A Transient object is one that doesn't use the ObjectEditor. Any calls to the mutator method will directly update the TransactionalObject. This effectively removes our transactional capability of our TransactionalObject. There are some instances where we may wish to disable the commit, rollback functionality of an Object, and these methods enable us to do just that.

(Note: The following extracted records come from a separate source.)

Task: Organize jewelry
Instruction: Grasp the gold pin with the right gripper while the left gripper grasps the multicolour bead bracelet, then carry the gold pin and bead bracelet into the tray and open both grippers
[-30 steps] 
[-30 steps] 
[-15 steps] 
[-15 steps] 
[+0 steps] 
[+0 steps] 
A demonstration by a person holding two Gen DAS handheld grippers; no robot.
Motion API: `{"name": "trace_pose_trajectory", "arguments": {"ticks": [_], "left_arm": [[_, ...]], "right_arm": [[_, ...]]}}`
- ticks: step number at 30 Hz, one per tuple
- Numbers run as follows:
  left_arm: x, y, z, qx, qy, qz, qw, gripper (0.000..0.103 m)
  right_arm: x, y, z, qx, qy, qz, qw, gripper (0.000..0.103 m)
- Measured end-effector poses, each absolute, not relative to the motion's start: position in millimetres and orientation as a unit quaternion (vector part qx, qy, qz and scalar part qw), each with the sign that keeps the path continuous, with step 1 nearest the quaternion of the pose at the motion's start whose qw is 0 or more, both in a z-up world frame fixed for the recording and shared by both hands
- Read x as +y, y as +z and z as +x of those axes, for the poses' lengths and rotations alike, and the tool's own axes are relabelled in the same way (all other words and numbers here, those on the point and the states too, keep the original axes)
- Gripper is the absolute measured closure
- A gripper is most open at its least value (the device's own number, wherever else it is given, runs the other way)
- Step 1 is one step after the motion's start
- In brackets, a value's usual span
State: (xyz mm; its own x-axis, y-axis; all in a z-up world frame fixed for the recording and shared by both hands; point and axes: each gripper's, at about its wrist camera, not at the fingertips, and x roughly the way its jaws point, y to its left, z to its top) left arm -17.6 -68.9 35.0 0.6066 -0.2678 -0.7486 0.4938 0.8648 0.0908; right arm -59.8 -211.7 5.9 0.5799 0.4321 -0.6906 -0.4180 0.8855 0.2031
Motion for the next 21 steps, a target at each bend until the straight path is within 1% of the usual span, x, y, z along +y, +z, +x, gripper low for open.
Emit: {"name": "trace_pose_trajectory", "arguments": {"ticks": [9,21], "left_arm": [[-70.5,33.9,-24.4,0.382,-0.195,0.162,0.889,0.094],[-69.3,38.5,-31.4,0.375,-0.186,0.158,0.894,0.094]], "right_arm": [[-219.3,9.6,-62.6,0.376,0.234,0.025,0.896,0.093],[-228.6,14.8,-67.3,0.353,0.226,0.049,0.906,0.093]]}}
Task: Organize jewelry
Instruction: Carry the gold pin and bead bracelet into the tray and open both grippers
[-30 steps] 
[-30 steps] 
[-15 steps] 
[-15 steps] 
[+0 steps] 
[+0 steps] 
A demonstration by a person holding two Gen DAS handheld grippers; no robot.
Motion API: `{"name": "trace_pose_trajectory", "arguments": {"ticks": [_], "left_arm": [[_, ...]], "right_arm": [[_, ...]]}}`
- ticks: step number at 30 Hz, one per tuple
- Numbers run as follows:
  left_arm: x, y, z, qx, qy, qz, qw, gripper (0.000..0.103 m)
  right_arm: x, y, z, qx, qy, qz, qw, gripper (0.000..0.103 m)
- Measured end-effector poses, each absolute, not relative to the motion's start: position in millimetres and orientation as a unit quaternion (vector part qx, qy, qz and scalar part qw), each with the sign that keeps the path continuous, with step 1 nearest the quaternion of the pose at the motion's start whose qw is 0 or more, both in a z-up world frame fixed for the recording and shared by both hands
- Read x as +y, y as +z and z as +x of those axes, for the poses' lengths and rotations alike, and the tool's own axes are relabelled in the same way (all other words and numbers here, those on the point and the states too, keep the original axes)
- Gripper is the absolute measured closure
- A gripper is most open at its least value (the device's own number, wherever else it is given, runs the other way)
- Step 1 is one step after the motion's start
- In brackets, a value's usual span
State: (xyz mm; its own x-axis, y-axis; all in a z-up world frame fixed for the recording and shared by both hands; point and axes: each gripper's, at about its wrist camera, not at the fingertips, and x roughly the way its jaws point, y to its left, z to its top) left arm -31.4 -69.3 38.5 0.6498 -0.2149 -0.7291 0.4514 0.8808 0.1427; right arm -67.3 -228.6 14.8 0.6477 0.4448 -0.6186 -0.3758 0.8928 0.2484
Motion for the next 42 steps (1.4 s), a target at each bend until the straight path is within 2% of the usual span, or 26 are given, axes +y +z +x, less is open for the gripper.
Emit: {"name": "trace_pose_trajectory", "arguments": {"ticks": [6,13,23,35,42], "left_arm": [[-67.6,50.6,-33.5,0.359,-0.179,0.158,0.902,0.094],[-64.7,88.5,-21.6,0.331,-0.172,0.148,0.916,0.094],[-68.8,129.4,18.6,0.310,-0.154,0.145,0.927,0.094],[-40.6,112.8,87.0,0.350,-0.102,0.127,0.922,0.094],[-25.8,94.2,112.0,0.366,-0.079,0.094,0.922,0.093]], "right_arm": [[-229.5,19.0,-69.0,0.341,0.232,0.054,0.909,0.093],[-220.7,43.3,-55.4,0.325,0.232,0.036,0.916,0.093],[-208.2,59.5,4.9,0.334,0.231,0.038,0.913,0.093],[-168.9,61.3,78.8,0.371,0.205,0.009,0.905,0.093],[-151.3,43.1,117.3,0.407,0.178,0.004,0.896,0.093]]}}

The TransactionLog is the key Object to manager your transactions. The key methods:
public static TransactionLog getCurrentInstance()
Return the current instance. Since we may have multiple or nested transactions, this the method that should be used to get the current instance. The current instance will in part be defined by the current context. When we create a transaction, we provide a context. Whenever a setContext(Object obj) method is called, our current instance will be changed based upon the context parameter. Frequently, transactions are based upon screen navigation, so frequently the context will be the GUI object.

public static void startTransaction(TransactionLog log, Object context)
To begin a transaction, use this method. This will take care of nesting issues. The parameter 'context' is useful if you are going to have multiple transactions executing at the same time. You can associate a context with a given transaction to enable switching between two transactions. If a transaction is already underway at the time this command is issued, the new transaction is a subtransaction to the existing transaction. When we 'commit' the new transaction, all of our changes are migrated to the existing (or parent) transaction. If, for some reason, you exlicitly want a transaction to be a root transaction, you can use the startRootTransaction(TransactionLog log, Object context) method.

public void commit() throws UpdateException
When a transaction is complete, and you wish to make all of the changes permanent, getCurrentInstance() and commit() the changes.

public void rollback()
Similar to commit, however, this method just drops any changes made to the TransactionalObject.

You are now armed with enough knowledge to begin building transactional applications. Lets walk through some high level event scenario diagrams to follow the flow of the application.

---startTransaction(aTransactionLog , null) ---> TransactionLog
-setValue(aValue)--> aTransactionalObject    


|---set(aField, aValue)-->


|--set(aField, aValue)->this



---commit()---> TransactionLog.getCurrentInstace()  

|--For each ObjectEditor-->


When the previous completes, our aTransactionLog is aware that aObjectEditor is one of the ObjectEditors with changes in that particular transaction log. Our ObjectEditor is aware that aField on aTransactionalObject has changed to aValue. When we commit the TransactionLog, each ObjectEditor is told to commit the ObjectEditor's changes. Since the ObjectEditor is aware of what field was changed to what value, the ObjectEditor uses the update method 'back door' to get the TransactionalObject to actually contain these changes.

There is one more step of complexity to this scenario. In the actual code, we also support multiple transactions updating the same TransactionalObject. So the ObjectEditor not only keeps track of aField and aValue for a given change, but the also the current TranasctionLog when the change occurred. When a TransactionLog asks the ObjectEditor to commit(), the ObjectEditor commits only those changes found to occur in that particular transaction log.

An IMPORTANT NOTE: To make transactions work, all object state modifications MUST be done with attribute accessors.